Now, how are the mean degrees different for each racial group?

Are these differences due to random variation?

# let's add the nodefactor term for race to our model
race.gaNetU <- ergm( 
  gaNetU ~ edges 
  + nodefactor( "Race" )
  ) 

summary( race.gaNetU )
## Call:
## ergm(formula = gaNetU ~ edges + nodefactor("Race"))
## 
## Maximum Likelihood Results:
## 
##                   Estimate Std. Error MCMC % z value Pr(>|z|)    
## edges              -4.9102     0.1799      0 -27.296  < 1e-04 ***
## nodefactor.Race.2  -0.2861     0.1505      0  -1.901 0.057348 .  
## nodefactor.Race.3  -1.1391     0.3195      0  -3.565 0.000363 ***
## ---
## Signif. codes:  0 '***' 0.001 '**' 0.01 '*' 0.05 '.' 0.1 ' ' 1
## 
##      Null Deviance: 28987  on 20910  degrees of freedom
##  Residual Deviance:  1197  on 20907  degrees of freedom
##  
## AIC: 1203  BIC: 1227  (Smaller is better.
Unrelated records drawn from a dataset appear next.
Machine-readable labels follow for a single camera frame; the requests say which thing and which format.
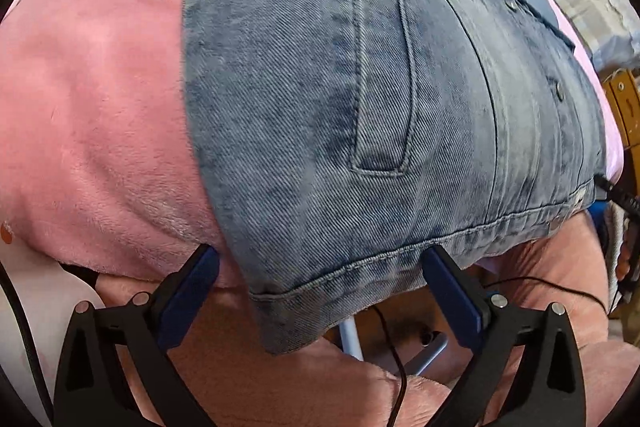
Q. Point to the white plastic chair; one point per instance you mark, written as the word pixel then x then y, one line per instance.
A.
pixel 40 287

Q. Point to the blue denim jacket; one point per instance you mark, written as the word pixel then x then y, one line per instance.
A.
pixel 310 107

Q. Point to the yellow wooden drawer cabinet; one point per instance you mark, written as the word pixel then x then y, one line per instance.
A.
pixel 625 107

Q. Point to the light blue metal pole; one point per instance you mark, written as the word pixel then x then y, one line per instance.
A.
pixel 350 339

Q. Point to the person's pink fleece trousers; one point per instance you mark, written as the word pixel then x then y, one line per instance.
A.
pixel 540 267

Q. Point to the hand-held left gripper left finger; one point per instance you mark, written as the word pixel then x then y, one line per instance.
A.
pixel 192 292

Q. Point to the pink fleece bed blanket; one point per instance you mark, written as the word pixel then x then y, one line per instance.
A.
pixel 100 82

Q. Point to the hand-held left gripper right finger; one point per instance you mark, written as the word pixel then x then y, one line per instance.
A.
pixel 452 297

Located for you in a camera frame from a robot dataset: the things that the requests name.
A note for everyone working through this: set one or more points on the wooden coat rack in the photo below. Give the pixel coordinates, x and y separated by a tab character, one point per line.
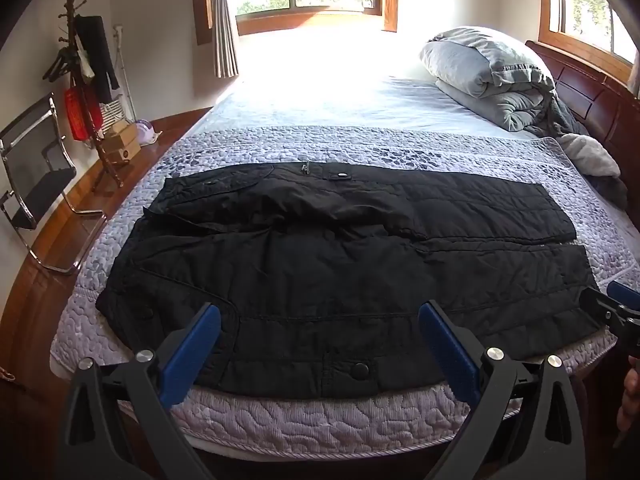
107	165

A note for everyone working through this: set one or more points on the white slatted basket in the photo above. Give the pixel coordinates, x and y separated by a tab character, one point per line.
111	112

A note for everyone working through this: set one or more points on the grey striped curtain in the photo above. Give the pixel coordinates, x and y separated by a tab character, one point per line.
224	35

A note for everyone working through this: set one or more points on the wooden headboard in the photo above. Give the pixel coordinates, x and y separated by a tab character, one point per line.
585	85

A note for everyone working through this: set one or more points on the grey folded comforter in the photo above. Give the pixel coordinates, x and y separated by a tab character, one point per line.
505	110

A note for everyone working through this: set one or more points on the black hanging garment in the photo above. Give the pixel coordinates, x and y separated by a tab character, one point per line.
97	55

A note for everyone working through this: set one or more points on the white thin pole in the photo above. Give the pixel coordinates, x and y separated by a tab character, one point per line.
122	70

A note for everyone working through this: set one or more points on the wooden framed window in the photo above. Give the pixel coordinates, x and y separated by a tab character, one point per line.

MC Std. Err. = 0)

Note that the term adds one network statistic to the model for each categorical value of the variable we have passed. The first category is excluded as the reference category. The first category is white (which is coded as 1), so it is automatically excluded and serves as the referent category. This can be overriden if we want to.

For the nodefactor term, positive values indicate that a node with that particular value of the attribute is more likely to have an edge, relative to the referent category. Alternatively, a negative value indicates that a node with that particular value of the attribute is less likely to have an edge, relative to the referent category.
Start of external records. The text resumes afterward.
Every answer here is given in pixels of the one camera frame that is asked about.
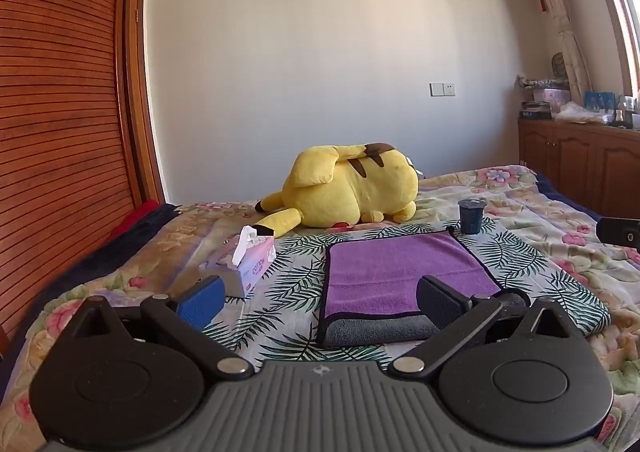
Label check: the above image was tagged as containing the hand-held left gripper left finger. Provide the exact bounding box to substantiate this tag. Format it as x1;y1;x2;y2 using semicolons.
64;276;254;379

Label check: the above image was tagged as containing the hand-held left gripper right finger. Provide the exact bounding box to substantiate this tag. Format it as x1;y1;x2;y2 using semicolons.
388;275;577;379

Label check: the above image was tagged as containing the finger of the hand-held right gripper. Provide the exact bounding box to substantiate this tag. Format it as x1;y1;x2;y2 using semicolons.
596;217;640;249

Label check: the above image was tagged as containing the purple and grey towel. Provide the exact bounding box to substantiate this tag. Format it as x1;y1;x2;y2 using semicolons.
315;230;504;351

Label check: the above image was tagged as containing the pink tissue box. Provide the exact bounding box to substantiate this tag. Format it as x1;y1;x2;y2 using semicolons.
198;226;277;299

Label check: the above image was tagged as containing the floral blanket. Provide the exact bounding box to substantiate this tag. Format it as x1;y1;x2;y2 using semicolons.
0;164;640;452

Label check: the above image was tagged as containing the wooden cabinet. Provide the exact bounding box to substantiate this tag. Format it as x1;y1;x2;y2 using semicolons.
517;117;640;223

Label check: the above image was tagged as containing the dark blue cup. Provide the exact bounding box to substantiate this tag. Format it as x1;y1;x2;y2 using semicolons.
457;198;486;235

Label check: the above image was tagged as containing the leaf print bed sheet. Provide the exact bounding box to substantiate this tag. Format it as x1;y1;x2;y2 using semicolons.
199;219;612;374

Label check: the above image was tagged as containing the red cloth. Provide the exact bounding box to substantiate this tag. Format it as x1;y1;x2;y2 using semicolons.
107;200;161;241

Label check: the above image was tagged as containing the dark blue blanket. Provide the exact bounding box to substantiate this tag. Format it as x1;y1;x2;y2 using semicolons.
9;203;180;348

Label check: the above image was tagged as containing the white plastic bag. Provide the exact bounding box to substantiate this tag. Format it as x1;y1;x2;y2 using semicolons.
555;101;614;124

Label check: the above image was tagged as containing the blue box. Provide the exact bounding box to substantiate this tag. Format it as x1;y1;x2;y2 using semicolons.
583;90;616;114

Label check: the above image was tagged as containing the stack of books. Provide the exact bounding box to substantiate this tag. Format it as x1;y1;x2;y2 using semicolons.
520;100;554;121

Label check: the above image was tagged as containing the pink storage box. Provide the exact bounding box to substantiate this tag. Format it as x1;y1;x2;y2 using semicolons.
532;88;571;111

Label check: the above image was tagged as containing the yellow plush toy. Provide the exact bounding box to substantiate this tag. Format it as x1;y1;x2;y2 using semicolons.
255;143;420;239

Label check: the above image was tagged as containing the patterned folded cloth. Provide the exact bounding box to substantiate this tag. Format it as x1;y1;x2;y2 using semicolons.
517;75;571;91

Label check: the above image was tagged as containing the wooden slatted wardrobe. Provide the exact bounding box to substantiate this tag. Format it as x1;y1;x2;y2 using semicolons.
0;0;167;340

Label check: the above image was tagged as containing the wooden window frame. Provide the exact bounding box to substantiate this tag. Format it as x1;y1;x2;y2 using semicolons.
582;0;640;98

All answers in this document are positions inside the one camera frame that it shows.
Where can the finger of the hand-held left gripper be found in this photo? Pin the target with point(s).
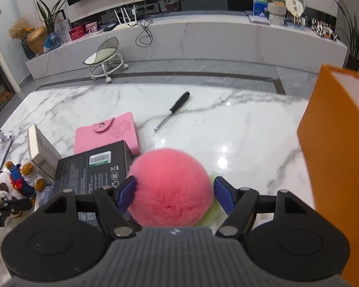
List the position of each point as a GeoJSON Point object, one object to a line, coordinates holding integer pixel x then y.
{"type": "Point", "coordinates": [9, 207]}

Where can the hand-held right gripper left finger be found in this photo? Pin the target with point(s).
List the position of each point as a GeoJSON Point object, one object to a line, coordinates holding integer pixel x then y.
{"type": "Point", "coordinates": [128, 192]}

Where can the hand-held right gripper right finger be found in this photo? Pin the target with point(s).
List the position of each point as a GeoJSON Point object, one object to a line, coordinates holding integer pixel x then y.
{"type": "Point", "coordinates": [223, 195]}

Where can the pink fluffy peach plush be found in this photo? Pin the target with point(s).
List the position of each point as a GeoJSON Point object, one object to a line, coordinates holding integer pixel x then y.
{"type": "Point", "coordinates": [170, 188]}

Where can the black product box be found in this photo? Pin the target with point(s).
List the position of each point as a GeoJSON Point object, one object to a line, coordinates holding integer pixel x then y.
{"type": "Point", "coordinates": [89, 167]}

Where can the orange cardboard box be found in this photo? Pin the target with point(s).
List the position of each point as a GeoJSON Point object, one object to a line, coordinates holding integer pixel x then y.
{"type": "Point", "coordinates": [338, 155]}

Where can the brown white dog plush toy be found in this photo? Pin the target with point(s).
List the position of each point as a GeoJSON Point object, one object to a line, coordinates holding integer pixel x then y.
{"type": "Point", "coordinates": [3, 188]}

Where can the white phone stand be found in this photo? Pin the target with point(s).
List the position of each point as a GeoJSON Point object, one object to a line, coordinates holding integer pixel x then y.
{"type": "Point", "coordinates": [0, 146]}

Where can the beige slim box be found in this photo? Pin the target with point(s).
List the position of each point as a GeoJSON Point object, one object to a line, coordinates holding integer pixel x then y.
{"type": "Point", "coordinates": [43, 152]}

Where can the pink snap card holder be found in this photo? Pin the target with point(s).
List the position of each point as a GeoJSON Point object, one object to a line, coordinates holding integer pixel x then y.
{"type": "Point", "coordinates": [107, 131]}

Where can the small white rolling chair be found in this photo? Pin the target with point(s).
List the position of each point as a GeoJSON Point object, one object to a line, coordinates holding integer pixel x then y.
{"type": "Point", "coordinates": [107, 50]}

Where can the white marble media console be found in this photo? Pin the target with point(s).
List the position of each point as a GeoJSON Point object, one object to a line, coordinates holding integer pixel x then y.
{"type": "Point", "coordinates": [212, 40]}

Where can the dark vase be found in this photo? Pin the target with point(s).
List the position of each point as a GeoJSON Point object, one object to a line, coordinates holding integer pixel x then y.
{"type": "Point", "coordinates": [28, 50]}

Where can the red gift box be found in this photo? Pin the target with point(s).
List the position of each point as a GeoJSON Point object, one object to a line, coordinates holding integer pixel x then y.
{"type": "Point", "coordinates": [77, 33]}

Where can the gold vase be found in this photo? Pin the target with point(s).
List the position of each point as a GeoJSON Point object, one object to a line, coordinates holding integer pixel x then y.
{"type": "Point", "coordinates": [37, 40]}

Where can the pink gift box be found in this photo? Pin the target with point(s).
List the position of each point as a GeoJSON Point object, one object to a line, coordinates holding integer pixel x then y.
{"type": "Point", "coordinates": [90, 27]}

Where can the white router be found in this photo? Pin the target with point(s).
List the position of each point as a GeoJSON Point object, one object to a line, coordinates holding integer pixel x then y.
{"type": "Point", "coordinates": [125, 22]}

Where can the framed picture card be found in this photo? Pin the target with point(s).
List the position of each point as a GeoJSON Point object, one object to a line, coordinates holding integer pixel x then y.
{"type": "Point", "coordinates": [62, 30]}

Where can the dried flower bunch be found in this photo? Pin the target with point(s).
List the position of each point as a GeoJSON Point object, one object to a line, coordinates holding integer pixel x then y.
{"type": "Point", "coordinates": [19, 28]}

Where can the grey tablet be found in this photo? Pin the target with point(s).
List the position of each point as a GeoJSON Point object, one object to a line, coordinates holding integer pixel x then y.
{"type": "Point", "coordinates": [257, 19]}

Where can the green leafy houseplant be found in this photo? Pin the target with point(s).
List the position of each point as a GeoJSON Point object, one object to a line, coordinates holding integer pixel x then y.
{"type": "Point", "coordinates": [49, 18]}

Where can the black white checkered toys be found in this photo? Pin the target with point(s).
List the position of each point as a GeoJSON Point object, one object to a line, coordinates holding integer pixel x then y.
{"type": "Point", "coordinates": [324, 30]}

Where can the blue green picture board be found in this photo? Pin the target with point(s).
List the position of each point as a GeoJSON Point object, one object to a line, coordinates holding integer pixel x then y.
{"type": "Point", "coordinates": [259, 1]}

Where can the long leaf potted plant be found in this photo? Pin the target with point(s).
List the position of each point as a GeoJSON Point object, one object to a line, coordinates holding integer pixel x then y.
{"type": "Point", "coordinates": [354, 44]}

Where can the white round hand fan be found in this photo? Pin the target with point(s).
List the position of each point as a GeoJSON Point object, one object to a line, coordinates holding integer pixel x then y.
{"type": "Point", "coordinates": [294, 6]}
What does the model tell us?


Let’s look at this for our example. Looking at the table we see:

  • the term nodefactor.Race.2 has a value of -0.29, but is not significantly different from zero at the p<0.5 level. Thus, the difference in degree for white and black that we observed above is consistent with random variation.

  • the term nodefactor.Race.3 has a value of -1.14 and is significantly different from zero at the p<0.5 level. Thus, compared to whites, the probability of a tie between i and j is lower if either i or j are Hispanic.

Recall that in the general formulation of the ERGM, the \(\delta\) represents the change statistic, or the change in the statistic of interest when an edge is added (i.e. \(Y_{ij}\)) goes from 0 to 1). The change statistic for the nodefactor term is different from the edges term we saw above. If the predictor is categorical, the value of the change statistic is 0, 1 or 2. Specifically:

  • If neither of the nodes have the characteristic of interest, the change statistic is 0.

  • A value of 2 indicates that both of the nodes in the dyad have the characteristic.


Again, let’s use the calculation that is usual for a logistic regression to interpret the coefficient:

\(\frac{1}{1 + e^{-(\theta_1X_1)}}\)


Using the coefficient of -1.14, the predicted probability of a tie between i and j if they are both Hispanic is:

\(\Bigg(P \Bigg(Y_{ij}=1 \> | \> n \> actors, Y_{ij}^C\Bigg) \Bigg) = logistic(\theta_{edges} \times \delta_{edges} + \theta_{race} \times \delta_{race})\)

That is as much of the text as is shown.